La prépa de court métrage c’est tout un art. Ca bouffe du temps, c’est excitant et frustrant à la fois… mais surtout ca empêche d’avoir du temps pour aller au cinoche. Du coup, en ce vendredi, je vais chroniquer un petit film que j’avais loupé lors de sa sortie. Le fantastique ibérique étant plutôt punchy, intéressons nous à un des précurseurs de cette nouvelle vague.
Fausto 5.0 – Damnation 2.0
Le docteur Faust est un brillant médecin intervenant auprès des malades en phase terminale. Il rencontre par hasard un certain Santos Villa, qui se dit être un de ses anciens patients à qui il aurait enlevé une partie de l’estomac. Faust, ne le reconnaissant pas discute quelques instants puis s’en va. Mais Santos va s’immiscer petit à petit dans sa vie et lui proposer d’exaucer tous ses souhaits, tous ses désirs, même les plus pervers. Un peu paumé, Faust va se laisser tenter.
Comme dit plus haut, Faust 5.0 fait partie de cette nouvelle vague de fantastique espagnol. Cette vague cherche avant tout à prendre des sujets devenus courants et à les moderniser en y apposant un traitement brut, des personnages forts et une certaine mélancolie catalane. En résulte une série de films relativement saisissants et qu’on peut tous qualifier d’œuvres majeures (La Secte sans Nom, l’Echine du diable, Fragile, L’Orphelinat, ou le tout récent [REC]…), décrivant via le prisme fantastique les travers d’une société souvent vue comme déliquescente.
Faust 5.0 a été un des premiers films de cette vague et possède du coup un style très particulier. Déjà, fait rare, le film est réalisé par trois personnes, ce qui permet de mêler styles et influences et de proposer quelque chose d’à la fois original et étonnant. A commencer par leur vision de Barcelone, quelque peu différente de la réalité. La ville semble avoir souffert et présenter un visage ou la corruption guette à tous les étages. L’ambiance y est à la fois onirique, sale, décadente… et pourtant sensuelle. Je vous avoue qu’il est un petit peu difficile de donner des termes précis pour décrire une ville aperçue dans un film, mais on sent vraiment un mélange de perversion et de séduction relativement attirant.
Autre point permettant de tordre le cou aux clichés : la façon dont est traité ce fameux concept de la Damnation de Faust. Ici, Santos Villa n’est jamais présenté comme le diable. C’est un personnage étrange, certes, mais le film laisse planer le doute jusqu’au bout sur son identité. Est-ce un démon à visage humain ou tout simplement quelqu’un de particulièrement dérangé ? Les faits étranges qui se déroulent sont-ils des coïncidences ou une habile manipulation ?

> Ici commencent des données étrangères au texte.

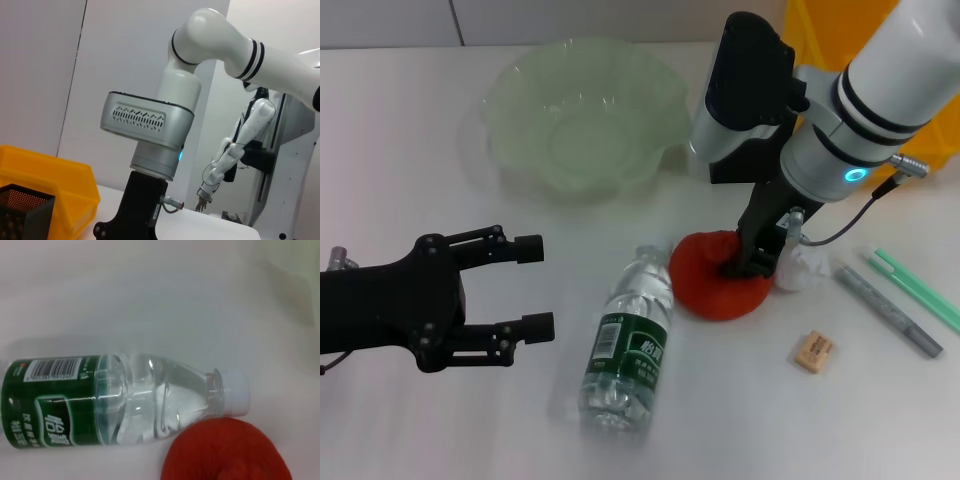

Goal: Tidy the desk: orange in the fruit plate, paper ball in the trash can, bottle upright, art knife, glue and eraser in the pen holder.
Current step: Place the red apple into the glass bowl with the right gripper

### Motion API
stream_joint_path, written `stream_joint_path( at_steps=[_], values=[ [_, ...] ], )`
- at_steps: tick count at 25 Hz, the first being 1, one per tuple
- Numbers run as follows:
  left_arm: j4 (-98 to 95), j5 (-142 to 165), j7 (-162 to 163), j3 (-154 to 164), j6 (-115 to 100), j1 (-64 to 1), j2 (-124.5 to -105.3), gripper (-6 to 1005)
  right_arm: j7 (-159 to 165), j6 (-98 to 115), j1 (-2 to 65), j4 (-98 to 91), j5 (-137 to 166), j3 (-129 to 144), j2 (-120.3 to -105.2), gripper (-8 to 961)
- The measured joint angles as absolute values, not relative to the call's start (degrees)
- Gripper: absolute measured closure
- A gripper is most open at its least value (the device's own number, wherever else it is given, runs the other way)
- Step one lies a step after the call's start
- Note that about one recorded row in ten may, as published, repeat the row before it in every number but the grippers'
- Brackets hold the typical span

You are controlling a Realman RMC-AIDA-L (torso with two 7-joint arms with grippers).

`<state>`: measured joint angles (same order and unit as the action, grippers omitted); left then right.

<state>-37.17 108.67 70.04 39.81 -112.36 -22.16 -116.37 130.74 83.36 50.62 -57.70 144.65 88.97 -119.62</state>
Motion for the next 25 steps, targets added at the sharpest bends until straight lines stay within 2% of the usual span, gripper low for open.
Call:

Dur à dire, tellement le film bascule habilement entre les codes, situant toujours ses scènes entre l’onirisme et la réalité, avec des transitions brutales de l’un vers l’autre brouillant sans cesse les cartes. Finalement c’est cette volonté de donner des pistes de réflexion et de laisser le spectateur faire sa propre interprétation qui donne sa force au film. Loin des films américains cherchant à donner une explication à tout, au risque de désacraliser leur propos en ne permettant pas à l’imaginaire de combler les trous, Faust joue habilement de ses ellipses narratives pour entretenir une ambiance assez Lynchienne.
Le film est également porté par deux acteurs solides, dont Eduard Fernandez qui a même obtenu le Goya (césar espagnol) du meilleur acteur pour son rôle de Santos. On le reverra bientôt dans Che de Soderbergh. L’acteur argentin Miguel Angel Sola, qui joue Faust, n’a par contre à ma connaissance pas fait de film notable depuis. Faust 5.0 est donc un agréable film fantastique, qui prend ses spectateurs pour des gens intelligents, et qui vaut le coup d’être regardé ne serait-ce que pour ca.